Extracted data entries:
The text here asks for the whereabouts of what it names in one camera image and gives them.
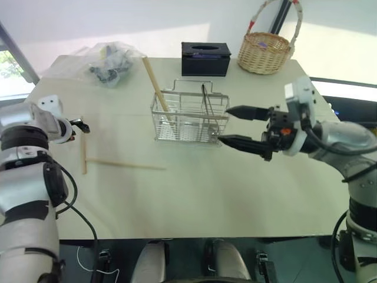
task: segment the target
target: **tissue box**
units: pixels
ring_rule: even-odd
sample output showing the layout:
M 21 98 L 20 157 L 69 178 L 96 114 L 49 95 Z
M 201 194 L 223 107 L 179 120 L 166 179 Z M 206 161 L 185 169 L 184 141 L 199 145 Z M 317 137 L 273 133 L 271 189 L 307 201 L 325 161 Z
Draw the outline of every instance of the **tissue box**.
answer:
M 225 77 L 229 61 L 226 43 L 182 42 L 182 75 Z

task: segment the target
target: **wicker basket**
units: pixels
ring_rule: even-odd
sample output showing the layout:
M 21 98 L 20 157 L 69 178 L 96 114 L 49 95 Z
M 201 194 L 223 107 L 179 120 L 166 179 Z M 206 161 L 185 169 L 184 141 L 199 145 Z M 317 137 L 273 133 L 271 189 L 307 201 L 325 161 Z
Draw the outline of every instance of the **wicker basket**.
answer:
M 263 8 L 273 1 L 275 0 L 267 0 L 263 3 L 258 13 L 250 21 L 249 28 L 243 38 L 241 50 L 238 54 L 238 64 L 246 71 L 263 75 L 276 73 L 295 50 L 295 41 L 299 35 L 302 22 L 302 7 L 298 0 L 289 0 L 294 3 L 298 15 L 296 31 L 290 42 L 268 32 L 250 33 Z

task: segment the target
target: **plastic bag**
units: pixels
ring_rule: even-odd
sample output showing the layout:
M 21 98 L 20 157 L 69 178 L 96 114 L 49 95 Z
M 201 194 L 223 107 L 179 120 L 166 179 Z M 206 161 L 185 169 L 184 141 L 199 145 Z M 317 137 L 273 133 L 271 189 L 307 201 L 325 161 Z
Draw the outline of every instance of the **plastic bag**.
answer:
M 103 87 L 115 87 L 142 57 L 134 47 L 122 42 L 98 43 L 92 48 L 59 58 L 43 77 L 68 78 Z

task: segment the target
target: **wire basket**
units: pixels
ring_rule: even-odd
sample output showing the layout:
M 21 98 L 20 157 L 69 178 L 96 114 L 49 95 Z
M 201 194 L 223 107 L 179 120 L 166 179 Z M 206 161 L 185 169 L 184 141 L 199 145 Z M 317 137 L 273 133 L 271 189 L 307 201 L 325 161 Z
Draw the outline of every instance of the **wire basket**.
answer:
M 276 73 L 286 60 L 293 55 L 295 50 L 295 42 L 299 36 L 302 23 L 302 7 L 298 0 L 289 0 L 294 3 L 298 16 L 296 31 L 290 42 L 283 37 L 268 32 L 250 33 L 263 8 L 273 1 L 275 0 L 267 0 L 263 3 L 257 14 L 250 21 L 246 35 L 243 38 L 237 62 L 246 71 L 263 75 Z
M 177 82 L 196 83 L 198 92 L 177 91 Z M 194 143 L 218 143 L 229 115 L 229 97 L 213 92 L 211 81 L 174 80 L 173 88 L 161 91 L 169 112 L 165 112 L 157 96 L 151 111 L 156 128 L 156 140 L 174 140 Z

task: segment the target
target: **woven basket handle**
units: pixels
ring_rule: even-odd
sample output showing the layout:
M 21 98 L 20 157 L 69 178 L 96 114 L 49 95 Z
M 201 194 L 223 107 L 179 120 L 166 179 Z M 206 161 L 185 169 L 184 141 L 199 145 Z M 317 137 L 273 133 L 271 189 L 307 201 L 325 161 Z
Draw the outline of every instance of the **woven basket handle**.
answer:
M 249 24 L 249 27 L 247 29 L 247 32 L 246 34 L 248 34 L 250 32 L 250 30 L 252 29 L 253 25 L 255 24 L 259 14 L 261 13 L 261 11 L 263 10 L 263 8 L 265 6 L 267 6 L 268 4 L 270 4 L 271 2 L 274 2 L 276 0 L 266 0 L 259 8 L 257 14 L 252 18 L 252 20 L 250 21 L 250 24 Z M 301 7 L 301 4 L 299 2 L 299 0 L 289 0 L 290 2 L 292 2 L 294 5 L 295 5 L 295 8 L 296 8 L 296 12 L 297 12 L 297 17 L 298 17 L 298 21 L 297 21 L 297 25 L 296 25 L 296 30 L 295 30 L 295 34 L 293 35 L 292 37 L 292 40 L 290 41 L 289 43 L 289 48 L 290 50 L 293 52 L 294 48 L 295 48 L 295 42 L 296 42 L 296 39 L 297 37 L 299 36 L 299 32 L 300 32 L 300 28 L 301 28 L 301 23 L 302 23 L 302 7 Z

_Exercise_:
Provide the count, and nothing else, of lines in the data above where the word "instance" occurs.

_Reply_:
5